Audit / QIP Ideas

Overview

Audit and Quality Improvement (QIP) projects are not about producing groundbreaking research.
They are about showing that you:

  • Care about patient safety
  • Understand clinical standards
  • Can analyse practice
  • Can implement change
  • Can reflect on impact

When done well, they are powerful for portfolios and training applications.


Audit vs QIP (Simple Explanation)

Audit
Compares current practice against a recognised standard (e.g. NICE, trust guideline).
Example: Are all stroke patients getting HbA1c tested on admission?

QIP (Quality Improvement Project)
Focuses on improving a process over time using small, repeated changes.
Example: Introducing a checklist to improve documentation quality on ward rounds.

Both are equally valuable.


What Makes a Strong Project

Good projects are:

  • Simple
  • Relevant to your department
  • Easy to collect data for
  • Based on real guidelines
  • Able to show change

Bad projects are:

  • Overly ambitious
  • Hard to measure
  • Dependent on multiple departments
  • Impossible to complete within your rotation

Small and complete beats big and unfinished.


High-Yield Audit & QIP Ideas (Junior Doctor Friendly)

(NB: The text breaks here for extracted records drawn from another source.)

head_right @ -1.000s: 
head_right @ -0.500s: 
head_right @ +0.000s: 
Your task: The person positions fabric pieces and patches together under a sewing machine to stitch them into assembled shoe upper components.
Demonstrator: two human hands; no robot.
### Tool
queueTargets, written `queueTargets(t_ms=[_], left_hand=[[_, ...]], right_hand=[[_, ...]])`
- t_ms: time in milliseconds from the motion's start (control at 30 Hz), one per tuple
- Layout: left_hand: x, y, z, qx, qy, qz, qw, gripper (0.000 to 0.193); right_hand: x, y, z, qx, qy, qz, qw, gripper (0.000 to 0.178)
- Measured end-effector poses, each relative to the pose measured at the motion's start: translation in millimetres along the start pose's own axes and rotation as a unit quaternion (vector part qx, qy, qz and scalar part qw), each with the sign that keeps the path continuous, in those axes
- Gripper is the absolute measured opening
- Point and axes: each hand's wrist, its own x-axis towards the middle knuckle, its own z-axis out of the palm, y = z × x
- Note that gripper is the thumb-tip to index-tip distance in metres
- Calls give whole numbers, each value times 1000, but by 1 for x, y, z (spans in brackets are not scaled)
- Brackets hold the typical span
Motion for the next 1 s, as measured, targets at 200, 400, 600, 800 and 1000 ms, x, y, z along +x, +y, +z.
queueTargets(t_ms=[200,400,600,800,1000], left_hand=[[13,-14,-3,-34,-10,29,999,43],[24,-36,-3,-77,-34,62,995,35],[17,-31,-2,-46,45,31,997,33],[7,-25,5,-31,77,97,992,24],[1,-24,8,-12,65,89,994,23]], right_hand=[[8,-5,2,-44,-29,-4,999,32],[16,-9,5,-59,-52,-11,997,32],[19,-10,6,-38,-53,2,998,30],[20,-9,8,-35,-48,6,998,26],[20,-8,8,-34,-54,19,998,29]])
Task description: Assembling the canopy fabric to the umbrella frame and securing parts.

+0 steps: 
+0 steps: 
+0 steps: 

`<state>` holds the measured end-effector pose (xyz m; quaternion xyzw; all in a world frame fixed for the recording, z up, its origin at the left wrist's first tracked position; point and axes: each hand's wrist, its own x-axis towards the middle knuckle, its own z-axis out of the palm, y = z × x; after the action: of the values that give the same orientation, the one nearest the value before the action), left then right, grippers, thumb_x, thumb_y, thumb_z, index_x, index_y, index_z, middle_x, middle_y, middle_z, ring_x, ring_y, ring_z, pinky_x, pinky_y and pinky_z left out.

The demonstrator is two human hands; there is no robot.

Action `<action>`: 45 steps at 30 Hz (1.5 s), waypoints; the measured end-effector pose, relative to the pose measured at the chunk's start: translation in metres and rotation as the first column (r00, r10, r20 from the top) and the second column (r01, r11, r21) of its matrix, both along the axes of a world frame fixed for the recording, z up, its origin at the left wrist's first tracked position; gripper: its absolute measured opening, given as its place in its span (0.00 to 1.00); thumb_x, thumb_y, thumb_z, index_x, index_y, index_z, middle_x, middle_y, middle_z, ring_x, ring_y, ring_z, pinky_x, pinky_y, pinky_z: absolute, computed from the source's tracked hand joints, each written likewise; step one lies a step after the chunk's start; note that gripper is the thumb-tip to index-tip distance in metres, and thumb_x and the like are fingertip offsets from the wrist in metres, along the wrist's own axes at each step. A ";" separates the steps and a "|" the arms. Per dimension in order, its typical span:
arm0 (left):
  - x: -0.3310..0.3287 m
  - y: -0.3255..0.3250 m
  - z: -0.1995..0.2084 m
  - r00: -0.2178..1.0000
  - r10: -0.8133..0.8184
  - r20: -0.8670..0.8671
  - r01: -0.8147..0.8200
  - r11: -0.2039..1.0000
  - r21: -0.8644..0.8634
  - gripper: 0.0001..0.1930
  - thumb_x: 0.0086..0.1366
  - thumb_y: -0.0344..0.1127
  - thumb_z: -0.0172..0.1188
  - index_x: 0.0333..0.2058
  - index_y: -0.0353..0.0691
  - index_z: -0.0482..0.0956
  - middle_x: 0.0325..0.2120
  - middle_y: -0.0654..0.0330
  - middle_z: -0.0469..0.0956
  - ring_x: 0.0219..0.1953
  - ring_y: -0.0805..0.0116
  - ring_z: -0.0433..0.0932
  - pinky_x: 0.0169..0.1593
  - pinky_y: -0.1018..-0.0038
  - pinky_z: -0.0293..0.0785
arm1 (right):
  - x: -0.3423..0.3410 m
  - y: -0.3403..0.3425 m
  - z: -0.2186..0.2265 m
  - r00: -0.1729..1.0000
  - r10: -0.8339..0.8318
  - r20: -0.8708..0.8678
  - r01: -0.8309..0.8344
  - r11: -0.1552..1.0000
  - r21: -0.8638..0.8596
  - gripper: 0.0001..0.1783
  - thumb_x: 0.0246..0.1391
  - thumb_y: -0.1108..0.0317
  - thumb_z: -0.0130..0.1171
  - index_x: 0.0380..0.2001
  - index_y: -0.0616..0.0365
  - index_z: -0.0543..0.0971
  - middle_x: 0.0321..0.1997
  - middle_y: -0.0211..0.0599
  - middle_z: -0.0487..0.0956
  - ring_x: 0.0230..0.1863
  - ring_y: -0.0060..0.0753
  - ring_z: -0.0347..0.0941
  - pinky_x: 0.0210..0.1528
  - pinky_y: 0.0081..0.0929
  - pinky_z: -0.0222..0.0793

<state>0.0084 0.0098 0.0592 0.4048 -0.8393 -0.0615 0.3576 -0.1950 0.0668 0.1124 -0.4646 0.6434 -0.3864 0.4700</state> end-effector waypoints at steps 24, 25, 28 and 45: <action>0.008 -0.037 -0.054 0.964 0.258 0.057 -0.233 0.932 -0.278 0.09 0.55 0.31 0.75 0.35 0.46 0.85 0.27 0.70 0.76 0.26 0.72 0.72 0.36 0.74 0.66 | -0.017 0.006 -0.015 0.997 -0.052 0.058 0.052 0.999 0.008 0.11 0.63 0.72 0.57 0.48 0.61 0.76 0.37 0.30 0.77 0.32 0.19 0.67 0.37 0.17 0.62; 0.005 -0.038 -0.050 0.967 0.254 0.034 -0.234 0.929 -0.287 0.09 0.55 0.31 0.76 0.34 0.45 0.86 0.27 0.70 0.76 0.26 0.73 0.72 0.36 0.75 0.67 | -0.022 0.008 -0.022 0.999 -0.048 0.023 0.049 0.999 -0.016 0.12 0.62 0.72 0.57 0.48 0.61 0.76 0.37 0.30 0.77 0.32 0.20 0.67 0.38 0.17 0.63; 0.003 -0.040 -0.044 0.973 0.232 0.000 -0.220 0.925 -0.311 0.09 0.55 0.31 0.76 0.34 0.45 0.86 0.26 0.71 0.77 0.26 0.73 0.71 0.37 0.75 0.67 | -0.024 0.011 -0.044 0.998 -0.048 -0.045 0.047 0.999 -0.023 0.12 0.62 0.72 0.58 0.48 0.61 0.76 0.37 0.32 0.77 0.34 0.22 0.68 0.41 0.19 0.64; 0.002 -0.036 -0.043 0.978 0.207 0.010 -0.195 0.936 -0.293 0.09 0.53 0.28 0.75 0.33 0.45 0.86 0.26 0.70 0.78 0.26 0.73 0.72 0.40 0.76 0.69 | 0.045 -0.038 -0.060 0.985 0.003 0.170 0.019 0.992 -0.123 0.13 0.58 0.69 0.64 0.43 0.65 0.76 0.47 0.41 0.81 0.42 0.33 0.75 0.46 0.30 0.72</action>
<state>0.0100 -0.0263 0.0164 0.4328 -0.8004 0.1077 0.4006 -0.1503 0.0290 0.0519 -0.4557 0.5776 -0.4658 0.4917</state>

Acute Medicine / Medical Wards

  • Compliance with VTE assessment within 24 hours
  • Antibiotic review at 48–72 hours
  • Sepsis 6 completion rates
  • NEWS documentation accuracy
  • Escalation documentation for deteriorating patients
  • ECG within 10 minutes for chest pain
  • Blood glucose monitoring in diabetic admissions

Surgery

  • VTE prophylaxis prescription
  • Antibiotic prophylaxis timing in theatre
  • Post-op analgesia documentation
  • Consent form completeness
  • Documentation of complications

Care of the Elderly

  • DNACPR documentation quality
  • Capacity assessments documented
  • Falls risk assessment completion
  • Delirium screening use

Paediatrics

  • Weight documented for all admissions
  • Allergy status recorded
  • Safeguarding concerns documented

Cross-Specialty (Easy to Do Anywhere)

  • Discharge summaries completed within 24 hours
  • Allergy documentation on drug charts
  • Documentation of senior review
  • Weekend handover quality
  • Cannula review documentation

These projects are realistic, valuable, and achievable.

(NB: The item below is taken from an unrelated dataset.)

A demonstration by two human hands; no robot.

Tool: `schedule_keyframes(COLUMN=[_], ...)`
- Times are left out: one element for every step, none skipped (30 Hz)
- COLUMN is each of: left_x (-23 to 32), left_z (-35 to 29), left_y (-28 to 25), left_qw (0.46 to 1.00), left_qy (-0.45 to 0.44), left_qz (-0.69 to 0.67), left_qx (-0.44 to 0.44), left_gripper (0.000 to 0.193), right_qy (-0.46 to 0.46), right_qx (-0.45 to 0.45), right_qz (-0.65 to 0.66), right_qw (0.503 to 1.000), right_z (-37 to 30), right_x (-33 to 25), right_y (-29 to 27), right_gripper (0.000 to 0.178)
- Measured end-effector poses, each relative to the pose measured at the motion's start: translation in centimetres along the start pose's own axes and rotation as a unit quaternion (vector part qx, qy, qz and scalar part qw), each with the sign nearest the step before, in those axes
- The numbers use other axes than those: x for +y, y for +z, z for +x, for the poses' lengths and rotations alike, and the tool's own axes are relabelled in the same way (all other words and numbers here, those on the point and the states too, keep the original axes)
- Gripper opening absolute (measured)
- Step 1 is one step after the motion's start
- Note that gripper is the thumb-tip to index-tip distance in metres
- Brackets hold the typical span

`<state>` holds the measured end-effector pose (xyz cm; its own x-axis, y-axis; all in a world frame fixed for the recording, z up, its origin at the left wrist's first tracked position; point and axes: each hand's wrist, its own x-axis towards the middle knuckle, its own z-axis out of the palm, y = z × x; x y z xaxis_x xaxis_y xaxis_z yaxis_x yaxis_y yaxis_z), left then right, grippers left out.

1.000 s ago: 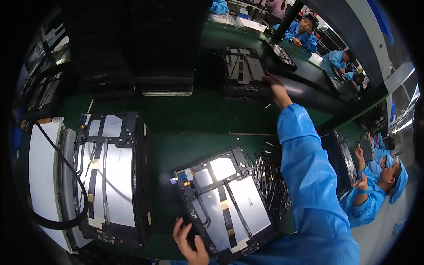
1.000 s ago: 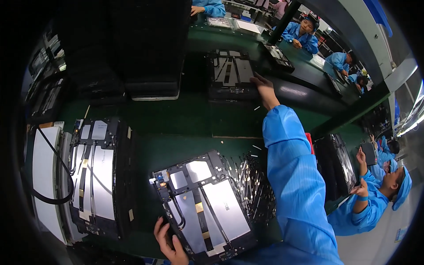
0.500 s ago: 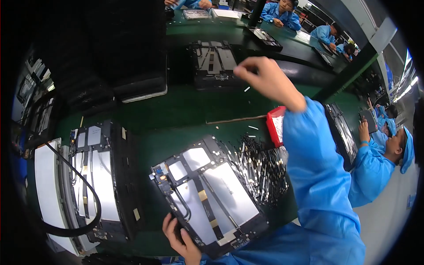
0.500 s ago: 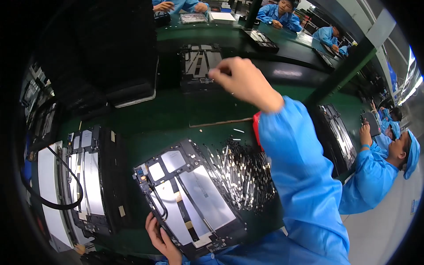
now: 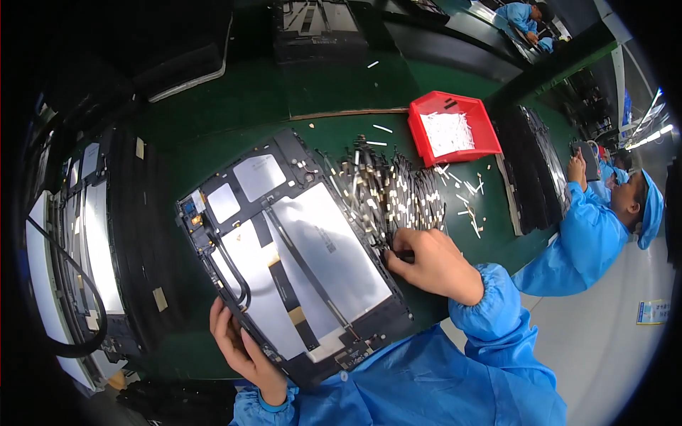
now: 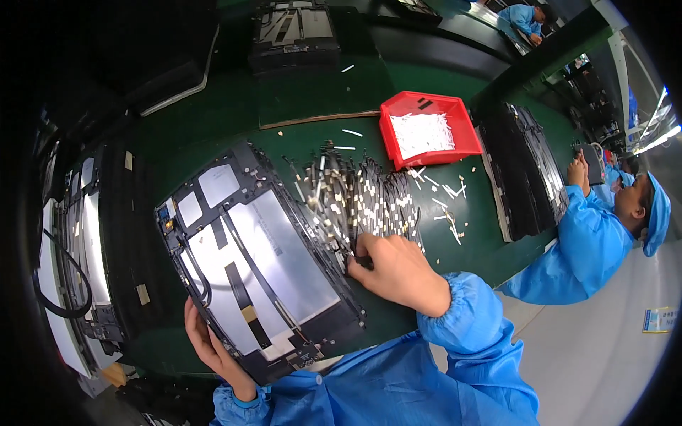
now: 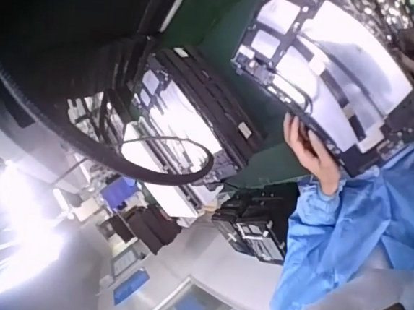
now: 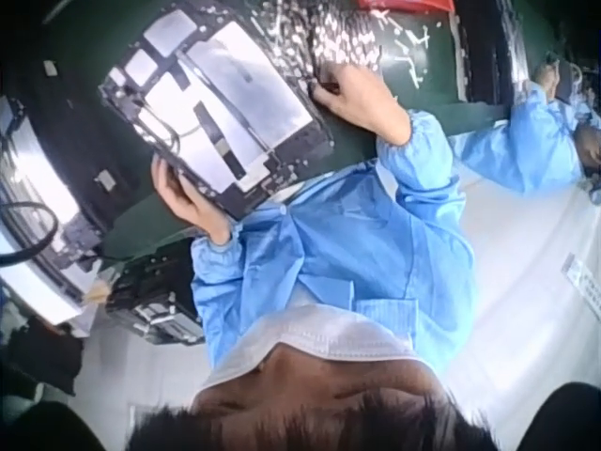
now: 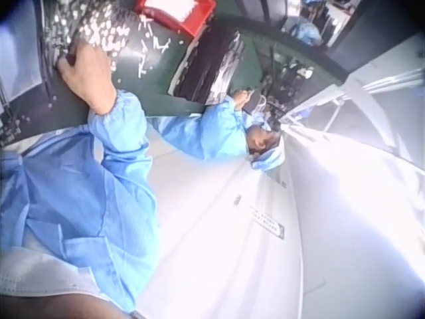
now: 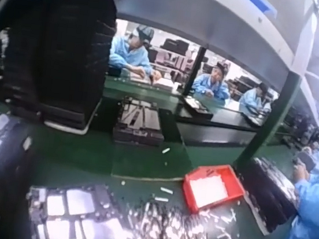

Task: The person attaches ribbon cables and adhesive strips to electronic device chassis by hand, places completed devices onto an upper conveyor belt, and retrieves new chassis from a stack.

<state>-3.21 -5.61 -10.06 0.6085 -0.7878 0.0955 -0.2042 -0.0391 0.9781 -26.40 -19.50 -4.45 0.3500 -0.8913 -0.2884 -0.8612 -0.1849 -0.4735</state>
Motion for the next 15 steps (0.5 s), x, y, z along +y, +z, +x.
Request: schedule_keyframes(left_x=[-0.1,-0.3,-0.3,-0.3,-0.3,-0.1,0.1,0.5,0.7,0.7,0.7,0.8,1.0,1.3,1.5], left_z=[-0.2,-0.3,-0.5,-0.6,-0.7,-0.8,-1.0,-1.1,-1.3,-1.4,-1.6,-1.8,-1.9,-2.1,-2.3], left_y=[-0.1,-0.2,-0.2,-0.3,-0.3,-0.4,-0.5,-0.7,-0.9,-1.0,-1.1,-1.2,-1.5,-1.7,-2.0], left_qw=[1.0,1.0,1.0,1.0,1.0,1.0,1.0,1.0,0.999,0.999,0.998,0.998,0.998,0.996,0.995], left_qy=[0.0,-0.001,-0.002,-0.002,-0.004,-0.007,-0.008,-0.024,-0.041,-0.042,-0.051,-0.061,-0.063,-0.078,-0.093], left_qz=[0.002,-0.005,-0.013,-0.013,-0.017,-0.021,-0.021,-0.02,-0.018,-0.016,-0.022,-0.028,-0.025,-0.037,-0.048], left_qx=[0.0,0.003,0.008,0.01,0.006,0.003,0.005,0.002,-0.003,-0.001,0.002,0.005,0.006,0.004,0.004], left_gripper=[0.034,0.034,0.034,0.034,0.034,0.034,0.034,0.033,0.033,0.033,0.032,0.031,0.031,0.031,0.031], right_qy=[0.0,-0.006,-0.012,0.031,0.029,0.019,0.009,0.038,0.037,0.056,0.076,0.1,0.1,0.079,0.058], right_qx=[-0.001,0.0,0.001,-0.018,-0.019,0.013,0.043,0.062,0.06,0.095,0.13,0.143,0.14,0.196,0.249], right_qz=[0.001,0.077,0.151,0.129,0.128,0.155,0.181,0.194,0.194,0.186,0.178,0.211,0.213,0.224,0.236], right_qw=[1.0,0.997,0.989,0.991,0.991,0.988,0.982,0.978,0.978,0.976,0.973,0.962,0.962,0.952,0.938], right_z=[0.0,-0.1,-0.1,-0.2,-0.4,-0.9,-1.4,-1.8,-2.2,-2.4,-2.7,-3.0,-3.2,-3.4,-3.6], right_x=[0.1,0.3,0.4,0.0,0.1,0.2,0.3,0.6,0.6,0.6,0.6,0.9,0.8,0.5,0.1], right_y=[-0.2,-0.5,-0.8,-1.3,-1.4,-1.4,-1.3,-1.1,-0.9,-0.8,-0.6,-0.3,-0.2,-0.3,-0.3], right_gripper=[0.022,0.02,0.018,0.016,0.016,0.016,0.016,0.016,0.016,0.017,0.018,0.016,0.016,0.014,0.013])
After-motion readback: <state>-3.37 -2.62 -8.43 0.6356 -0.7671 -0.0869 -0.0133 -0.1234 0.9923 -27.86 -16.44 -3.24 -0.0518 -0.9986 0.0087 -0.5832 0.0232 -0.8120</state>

The Easiest Structure for Any Project

You can teach users this simple framework:

  1. Identify a problem
  2. Find the guideline/standard
  3. Collect baseline data (10–30 patients)
  4. Analyse gaps
  5. Introduce one small change
  6. Re-audit after change
  7. Reflect on outcome

This alone is enough for:

  • Portfolio evidence
  • Interviews
  • Teaching presentations

What Panels Actually Care About

They are not looking for perfect statistics.
They are looking for:

  • Insight
  • Ownership
  • Reflection
  • Learning
  • Impact

A simple project with good reflection scores better than a complex project you barely understand.


Common Mistakes

  • Choosing projects too big
  • Collecting data but never closing the loop
  • No guideline reference
  • No reflection on what didn’t work
  • Waiting too long to start

Start small. Finish well.


Reality Check

Almost every successful training applicant has done simple projects, not impressive ones.
What made them strong was clarity, not complexity.


Reassurance

You do not need research skills to do a strong audit or QIP.
You need curiosity, organisation, and follow-through.

That is achievable for any junior doctor.